Material provided —
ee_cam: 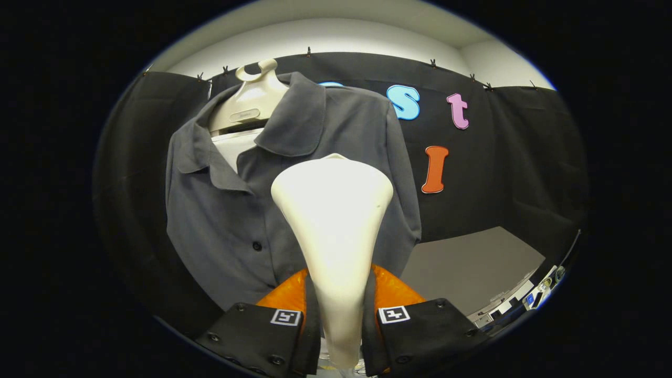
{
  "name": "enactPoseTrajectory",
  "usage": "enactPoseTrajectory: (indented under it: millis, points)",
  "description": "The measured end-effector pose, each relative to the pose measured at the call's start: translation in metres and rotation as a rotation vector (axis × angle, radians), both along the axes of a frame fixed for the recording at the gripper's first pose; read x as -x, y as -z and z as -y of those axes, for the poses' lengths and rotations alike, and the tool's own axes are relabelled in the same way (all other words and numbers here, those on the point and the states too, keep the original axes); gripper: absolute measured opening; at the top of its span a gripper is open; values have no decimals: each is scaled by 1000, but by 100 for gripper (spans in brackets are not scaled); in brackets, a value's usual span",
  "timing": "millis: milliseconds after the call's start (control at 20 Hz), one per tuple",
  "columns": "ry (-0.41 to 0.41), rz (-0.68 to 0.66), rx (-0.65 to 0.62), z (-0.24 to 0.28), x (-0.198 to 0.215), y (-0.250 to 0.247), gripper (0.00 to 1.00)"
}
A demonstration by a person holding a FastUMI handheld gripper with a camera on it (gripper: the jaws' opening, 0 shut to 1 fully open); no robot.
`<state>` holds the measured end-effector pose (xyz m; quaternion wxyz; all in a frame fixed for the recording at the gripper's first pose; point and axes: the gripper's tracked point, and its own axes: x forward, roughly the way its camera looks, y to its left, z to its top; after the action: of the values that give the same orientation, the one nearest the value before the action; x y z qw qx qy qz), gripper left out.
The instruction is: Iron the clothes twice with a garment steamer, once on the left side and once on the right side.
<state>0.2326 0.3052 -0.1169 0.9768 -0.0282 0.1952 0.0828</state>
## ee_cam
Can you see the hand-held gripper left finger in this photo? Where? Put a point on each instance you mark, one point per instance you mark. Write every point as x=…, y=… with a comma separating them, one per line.
x=313, y=336

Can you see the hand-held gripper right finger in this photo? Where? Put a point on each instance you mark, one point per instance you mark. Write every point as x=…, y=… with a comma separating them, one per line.
x=369, y=336

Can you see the white garment steamer head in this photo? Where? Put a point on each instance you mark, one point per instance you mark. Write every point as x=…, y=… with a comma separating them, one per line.
x=333, y=210

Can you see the grey button shirt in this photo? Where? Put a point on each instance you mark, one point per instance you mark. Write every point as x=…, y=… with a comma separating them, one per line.
x=226, y=220

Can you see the cream clothes hanger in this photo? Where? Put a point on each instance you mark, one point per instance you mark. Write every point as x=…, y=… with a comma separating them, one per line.
x=252, y=100

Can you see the grey cabinet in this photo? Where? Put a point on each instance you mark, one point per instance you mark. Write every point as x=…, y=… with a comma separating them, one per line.
x=472, y=262

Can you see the cluttered white desk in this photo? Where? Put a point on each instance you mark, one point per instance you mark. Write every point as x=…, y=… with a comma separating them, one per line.
x=504, y=307

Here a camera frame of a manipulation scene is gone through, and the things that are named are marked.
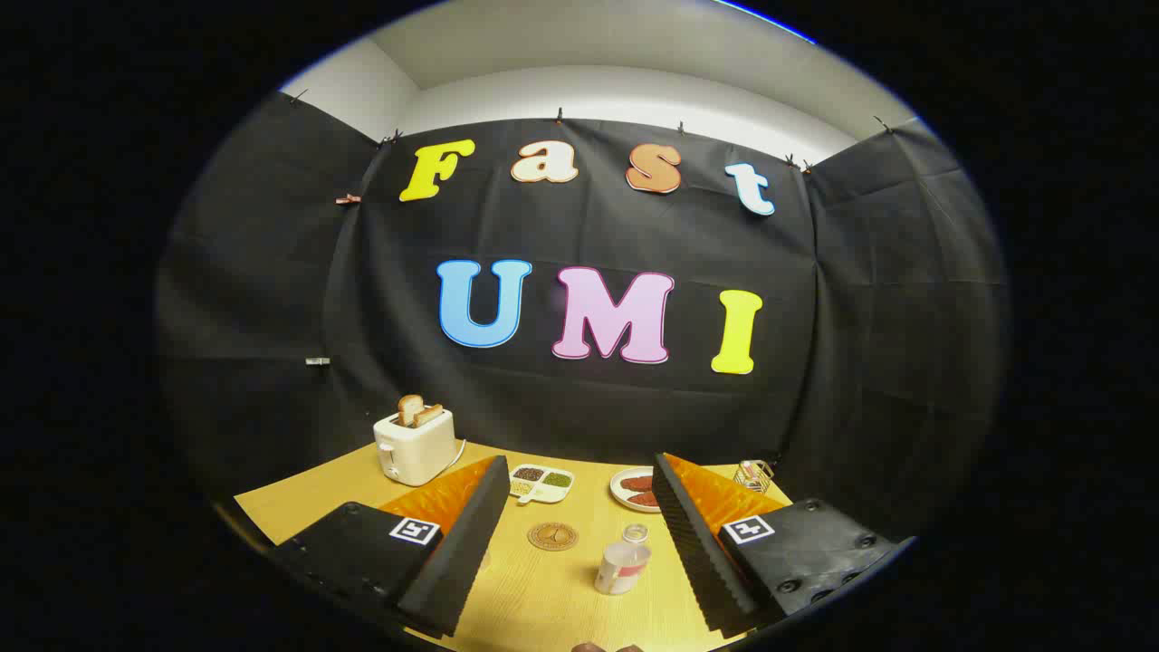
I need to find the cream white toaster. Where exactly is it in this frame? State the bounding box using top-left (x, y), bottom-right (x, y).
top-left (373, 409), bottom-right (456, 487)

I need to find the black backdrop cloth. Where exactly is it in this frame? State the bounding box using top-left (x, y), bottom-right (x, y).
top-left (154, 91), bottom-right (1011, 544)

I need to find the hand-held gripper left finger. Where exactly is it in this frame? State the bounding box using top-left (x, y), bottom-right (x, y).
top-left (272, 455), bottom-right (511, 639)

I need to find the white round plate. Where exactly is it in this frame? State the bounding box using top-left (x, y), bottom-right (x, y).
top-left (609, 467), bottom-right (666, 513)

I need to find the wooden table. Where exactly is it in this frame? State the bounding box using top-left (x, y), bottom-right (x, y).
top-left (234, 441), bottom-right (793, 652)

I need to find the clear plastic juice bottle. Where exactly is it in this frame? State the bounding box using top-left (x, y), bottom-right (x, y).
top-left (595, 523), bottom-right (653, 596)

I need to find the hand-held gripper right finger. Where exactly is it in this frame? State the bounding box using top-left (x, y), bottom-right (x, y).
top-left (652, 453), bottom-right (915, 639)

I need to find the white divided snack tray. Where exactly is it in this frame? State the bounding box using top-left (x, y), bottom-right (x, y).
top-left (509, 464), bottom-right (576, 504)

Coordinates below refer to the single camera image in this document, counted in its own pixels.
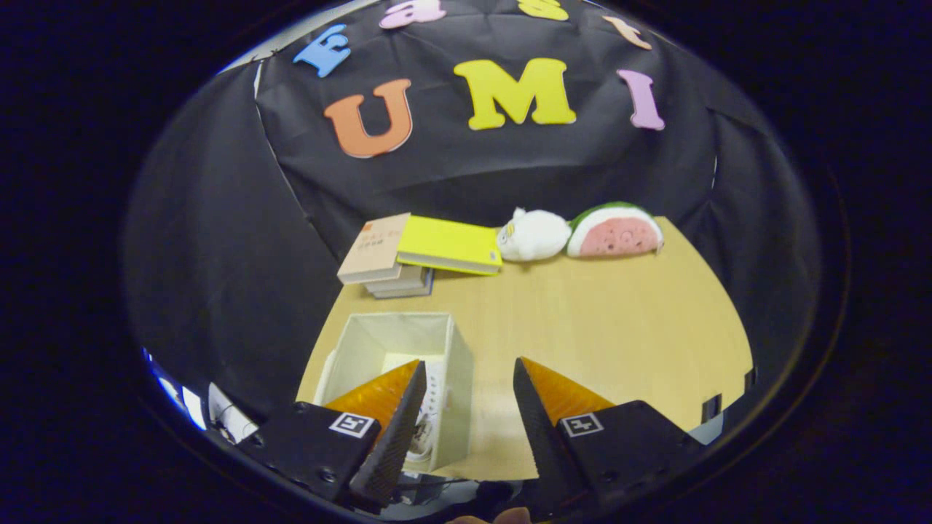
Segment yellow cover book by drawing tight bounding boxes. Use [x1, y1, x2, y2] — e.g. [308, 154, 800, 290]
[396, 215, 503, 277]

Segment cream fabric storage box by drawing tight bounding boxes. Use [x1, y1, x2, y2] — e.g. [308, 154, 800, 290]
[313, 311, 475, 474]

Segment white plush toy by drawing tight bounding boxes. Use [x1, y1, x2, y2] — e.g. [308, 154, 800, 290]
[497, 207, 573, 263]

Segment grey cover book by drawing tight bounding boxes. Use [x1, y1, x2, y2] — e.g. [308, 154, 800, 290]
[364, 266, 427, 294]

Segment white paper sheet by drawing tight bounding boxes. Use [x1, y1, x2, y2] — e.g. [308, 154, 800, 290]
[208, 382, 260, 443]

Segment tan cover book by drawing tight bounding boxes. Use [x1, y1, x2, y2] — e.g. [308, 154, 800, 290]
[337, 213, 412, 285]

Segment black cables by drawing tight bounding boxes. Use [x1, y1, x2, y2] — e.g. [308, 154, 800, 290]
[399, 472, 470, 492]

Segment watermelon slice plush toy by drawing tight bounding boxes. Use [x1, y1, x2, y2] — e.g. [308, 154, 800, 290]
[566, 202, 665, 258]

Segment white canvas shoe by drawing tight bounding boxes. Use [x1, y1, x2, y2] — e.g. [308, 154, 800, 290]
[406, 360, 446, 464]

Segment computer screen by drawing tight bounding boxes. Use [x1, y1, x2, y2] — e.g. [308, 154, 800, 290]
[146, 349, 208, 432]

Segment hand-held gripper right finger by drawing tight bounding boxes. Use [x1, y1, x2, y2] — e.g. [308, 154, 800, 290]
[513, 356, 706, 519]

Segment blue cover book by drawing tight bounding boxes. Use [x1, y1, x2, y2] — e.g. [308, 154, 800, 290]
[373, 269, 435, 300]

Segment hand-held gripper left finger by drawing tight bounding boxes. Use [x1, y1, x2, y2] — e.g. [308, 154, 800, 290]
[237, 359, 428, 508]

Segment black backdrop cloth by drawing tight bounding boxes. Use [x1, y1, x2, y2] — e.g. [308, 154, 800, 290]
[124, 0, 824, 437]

Activity — Pictures aside, retype all of the entries word for word.

Task solution —
ee_cam: 
{
  "name": "enactPoseTrajectory",
  "usage": "enactPoseTrajectory: (indented under it: millis, points)",
  "description": "The measured end-effector pose, each relative to the pose measured at the call's start: translation in metres and rotation as a rotation vector (axis × angle, radians), both along the axes of a frame fixed for the recording at the gripper's first pose; read x as -x, y as -z and z as -y of those axes, for the poses' lengths and rotations alike, and the tool's own axes are relabelled in the same way (all other words and numbers here, those on the point and the states too, keep the original axes); gripper: absolute measured opening; at the top of its span a gripper is open; values have no decimals: each is scaled by 1000, but by 100 for gripper (spans in brackets are not scaled); in brackets, a value's usual span",
  "timing": "millis: milliseconds after the call's start (control at 20 Hz), one per tuple",
  "columns": "ry (-0.41 to 0.41), rz (-0.68 to 0.66), rx (-0.65 to 0.62), z (-0.24 to 0.28), x (-0.198 to 0.215), y (-0.250 to 0.247), gripper (0.00 to 1.00)"
}
A demonstration by a person holding a FastUMI handheld gripper with a camera on it (gripper: the jaws' opening, 0 shut to 1 fully open); no robot.
`<state>` holds the measured end-effector pose (xyz m; quaternion wxyz; all in a frame fixed for the recording at the gripper's first pose; point and axes: the gripper's tracked point, and its own axes: x forward, roughly the way its camera looks, y to its left, z to its top; after the action: of the values that give the same orientation, the one nearest the value before the action; x y z qw qx qy qz), gripper left out.
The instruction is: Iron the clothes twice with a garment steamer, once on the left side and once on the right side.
<state>0.2326 0.3052 -0.1169 0.9768 -0.0282 0.1952 0.0828</state>
## ee_cam
Can you see the hand-held gripper left finger in this photo? Where? Put a point on each instance you mark, one point per instance you mark. Write every point as x=…, y=… with a comma separating them, one per line.
x=313, y=336

Can you see the hand-held gripper right finger in this photo? Where? Put a point on each instance you mark, one point per instance you mark. Write every point as x=…, y=… with a comma separating them, one per line.
x=369, y=336

Can you see the white garment steamer head in this photo? Where? Put a point on each instance you mark, one point per instance you mark. Write every point as x=…, y=… with a comma separating them, one per line.
x=333, y=210

Can you see the grey button shirt in this photo? Where? Put a point on each instance you mark, one point per instance you mark. Write every point as x=…, y=… with a comma separating them, one per line.
x=226, y=220

Can you see the cream clothes hanger in this photo? Where? Put a point on each instance you mark, one point per instance you mark. Write every point as x=…, y=… with a comma separating them, one per line.
x=252, y=100

Can you see the grey cabinet in this photo? Where? Put a point on each instance you mark, one point per instance you mark. Write every point as x=…, y=… with a comma separating them, one per line.
x=472, y=262

Can you see the cluttered white desk in this photo? Where? Put a point on each instance you mark, one point per instance you mark. Write every point as x=…, y=… with a comma separating them, one per line.
x=504, y=307

Here a camera frame of a manipulation scene is gone through, and the things that are named are marked.
I need to find the cream white toaster. Where exactly is it in this frame? State the bounding box using top-left (x, y), bottom-right (x, y).
top-left (373, 409), bottom-right (456, 487)

I need to find the black backdrop cloth. Where exactly is it in this frame? State the bounding box using top-left (x, y), bottom-right (x, y).
top-left (154, 91), bottom-right (1011, 544)

I need to find the hand-held gripper left finger. Where exactly is it in this frame? State the bounding box using top-left (x, y), bottom-right (x, y).
top-left (272, 455), bottom-right (511, 639)

I need to find the white round plate. Where exactly is it in this frame? State the bounding box using top-left (x, y), bottom-right (x, y).
top-left (609, 467), bottom-right (666, 513)

I need to find the wooden table. Where exactly is it in this frame? State the bounding box using top-left (x, y), bottom-right (x, y).
top-left (234, 441), bottom-right (793, 652)

I need to find the clear plastic juice bottle. Where exactly is it in this frame? State the bounding box using top-left (x, y), bottom-right (x, y).
top-left (595, 523), bottom-right (653, 596)

I need to find the hand-held gripper right finger. Where exactly is it in this frame? State the bounding box using top-left (x, y), bottom-right (x, y).
top-left (652, 453), bottom-right (915, 639)

I need to find the white divided snack tray. Where exactly is it in this frame? State the bounding box using top-left (x, y), bottom-right (x, y).
top-left (509, 464), bottom-right (576, 504)

Coordinates below refer to the single camera image in this document, counted in its own pixels.
Segment yellow cover book by drawing tight bounding boxes. Use [x1, y1, x2, y2] — e.g. [308, 154, 800, 290]
[396, 215, 503, 277]

Segment cream fabric storage box by drawing tight bounding boxes. Use [x1, y1, x2, y2] — e.g. [308, 154, 800, 290]
[313, 311, 475, 474]

Segment white plush toy by drawing tight bounding boxes. Use [x1, y1, x2, y2] — e.g. [308, 154, 800, 290]
[497, 207, 573, 263]

Segment grey cover book by drawing tight bounding boxes. Use [x1, y1, x2, y2] — e.g. [308, 154, 800, 290]
[364, 266, 427, 294]

Segment white paper sheet by drawing tight bounding boxes. Use [x1, y1, x2, y2] — e.g. [308, 154, 800, 290]
[208, 382, 260, 443]

Segment tan cover book by drawing tight bounding boxes. Use [x1, y1, x2, y2] — e.g. [308, 154, 800, 290]
[337, 213, 412, 285]

Segment black cables by drawing tight bounding boxes. Use [x1, y1, x2, y2] — e.g. [308, 154, 800, 290]
[399, 472, 470, 492]

Segment watermelon slice plush toy by drawing tight bounding boxes. Use [x1, y1, x2, y2] — e.g. [308, 154, 800, 290]
[566, 202, 665, 258]

Segment white canvas shoe by drawing tight bounding boxes. Use [x1, y1, x2, y2] — e.g. [308, 154, 800, 290]
[406, 360, 446, 464]

Segment computer screen by drawing tight bounding boxes. Use [x1, y1, x2, y2] — e.g. [308, 154, 800, 290]
[146, 349, 208, 432]

Segment hand-held gripper right finger by drawing tight bounding boxes. Use [x1, y1, x2, y2] — e.g. [308, 154, 800, 290]
[513, 356, 706, 519]

Segment blue cover book by drawing tight bounding boxes. Use [x1, y1, x2, y2] — e.g. [308, 154, 800, 290]
[373, 269, 435, 300]

Segment hand-held gripper left finger by drawing tight bounding boxes. Use [x1, y1, x2, y2] — e.g. [308, 154, 800, 290]
[237, 359, 428, 508]

Segment black backdrop cloth by drawing tight bounding boxes. Use [x1, y1, x2, y2] — e.g. [308, 154, 800, 290]
[124, 0, 824, 437]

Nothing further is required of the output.